Chapter 39: Difficult Situation!
Bruce blurred through the streets, his feet pounding faster than sound. Cars, mana-drawn carriages, pedestrians, all of them passed by like frozen silhouettes as he weaved through with predatory precision.
A breath later, he was in front of his house.
’Silent. Too silent.’ He frowned
Not the destruction he expected, but it seemed to be something worse.
He stretched his senses. Six life forces inside. Three familiar: Lucy, Lily, Ash. And four unfamiliar signatures.
No imminent threat to his family, but tension. Pressure. Anger simmering beneath calm voices.
So Vaelith was not talking about blades and poison this time.
This was another kind of attack.
Bruce took a slow breath and walked toward the door.
"...under baronial inheritance stipulations, you cannot hold this house alone, Lucy," a cold voice was saying before the door even finished swinging open. "Executor or not, property must be divided among blood heirs. House, stable, stock, everything, all of it goes for everybody."
Bruce stepped inside. The place fell into silence for a moment.

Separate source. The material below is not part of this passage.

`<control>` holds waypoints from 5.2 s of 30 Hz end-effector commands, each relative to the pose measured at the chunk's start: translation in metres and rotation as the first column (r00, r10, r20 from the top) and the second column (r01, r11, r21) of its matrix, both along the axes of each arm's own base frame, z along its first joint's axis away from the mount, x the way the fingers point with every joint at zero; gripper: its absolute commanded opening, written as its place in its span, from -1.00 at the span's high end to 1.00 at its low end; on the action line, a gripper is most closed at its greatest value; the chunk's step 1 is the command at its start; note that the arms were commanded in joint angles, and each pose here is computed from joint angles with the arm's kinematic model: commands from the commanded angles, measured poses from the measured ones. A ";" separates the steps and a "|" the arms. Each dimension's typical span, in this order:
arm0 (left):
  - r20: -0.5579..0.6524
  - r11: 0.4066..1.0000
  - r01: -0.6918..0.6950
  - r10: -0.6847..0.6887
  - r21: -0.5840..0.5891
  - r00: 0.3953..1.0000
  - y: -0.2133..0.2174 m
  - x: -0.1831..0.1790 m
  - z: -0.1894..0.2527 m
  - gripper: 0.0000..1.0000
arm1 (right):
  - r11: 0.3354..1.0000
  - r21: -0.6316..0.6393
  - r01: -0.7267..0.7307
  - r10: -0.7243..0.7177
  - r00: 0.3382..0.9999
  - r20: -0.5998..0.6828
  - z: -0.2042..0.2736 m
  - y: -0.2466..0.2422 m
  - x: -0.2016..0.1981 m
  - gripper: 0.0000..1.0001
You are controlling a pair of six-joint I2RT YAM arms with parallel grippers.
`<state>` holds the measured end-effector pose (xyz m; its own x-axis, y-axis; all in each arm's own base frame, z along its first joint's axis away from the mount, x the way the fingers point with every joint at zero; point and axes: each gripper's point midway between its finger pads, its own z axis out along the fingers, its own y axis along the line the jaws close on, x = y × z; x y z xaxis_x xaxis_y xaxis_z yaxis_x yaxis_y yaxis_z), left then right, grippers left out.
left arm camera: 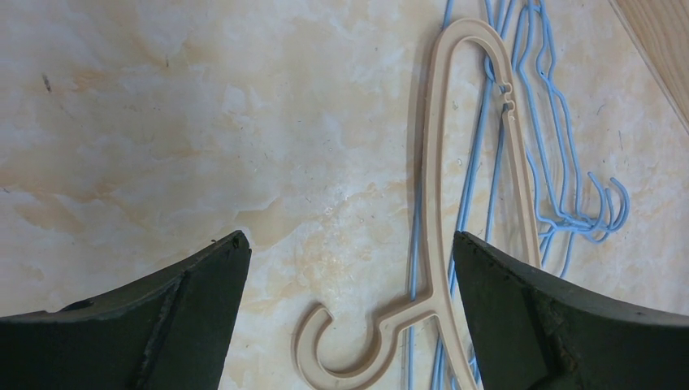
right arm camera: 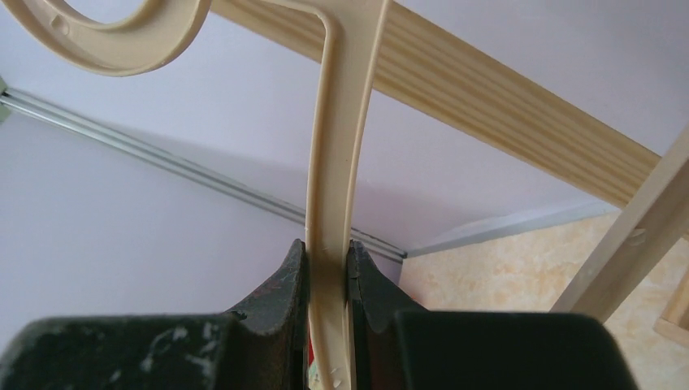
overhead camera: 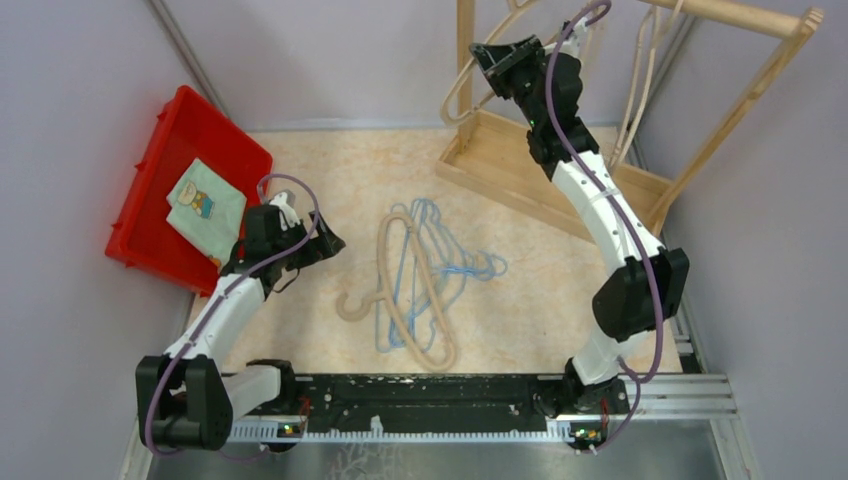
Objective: Organize the hangers
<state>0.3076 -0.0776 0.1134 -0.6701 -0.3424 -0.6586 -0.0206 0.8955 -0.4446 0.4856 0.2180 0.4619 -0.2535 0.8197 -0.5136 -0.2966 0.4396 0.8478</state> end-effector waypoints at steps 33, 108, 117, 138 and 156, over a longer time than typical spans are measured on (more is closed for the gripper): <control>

Lucy stood near the table, one arm protectively around Lily. The girl clung to Ash, who perched on her shoulder, wings half-flared, watching the intruders with a predator’s cold focus. Anyone who moved wrong would be reduced to bones and regret.
Light drifted through the dusty air. Across from Lucy sat four people dressed in black: Helena, Rowan, Cedric, and Maris. Neatly stacked papers and wax-sealed documents sat on the table before them.
Financial predators.
Hypocritical family.
"I see," Bruce clicked his tongue inwardly. "So this is what Vaelith meant by complicated."
This was not about fists or blades.
This was about taking everything Ethan Ackerman built and stealing it from his widow and children while pretending it was law.
Helena looked up first. Her painted smile was thin, not a single drop of warmth in it. "There he is. Bruce."
He did not respond. His gaze flicked to the two scrolls on the table, one sealed in royal crimson, the other bound in Guild blue. This was not a family visit. This was an execution.
"Stand then," Rowan said impatiently when Bruce did not move fast enough for his liking. "This will not take long."
"Trust me, it won’t," Bruce replied, voice flat and dangerous. Then he stopped holding back.
Pressure rolled out of him.
Dense. Heavy. Violent.
The mana in the room froze like prey sensing a hunter. The four so-called relatives stiffened, their breathing shallow as invisible weight pressed down on them.
"S–S–S Rank..." Maris stammered, her face draining of color.
Helena trembled but tried to speak steadily. "You... do not be reckless, Bruce. You cannot harm us. You will bring your family more trouble than you can handle."
Bruce did not move. He did not have to. His silence was already strangling them.
When no violence came, they exhaled shakily and forced themselves to continue pretending they had control.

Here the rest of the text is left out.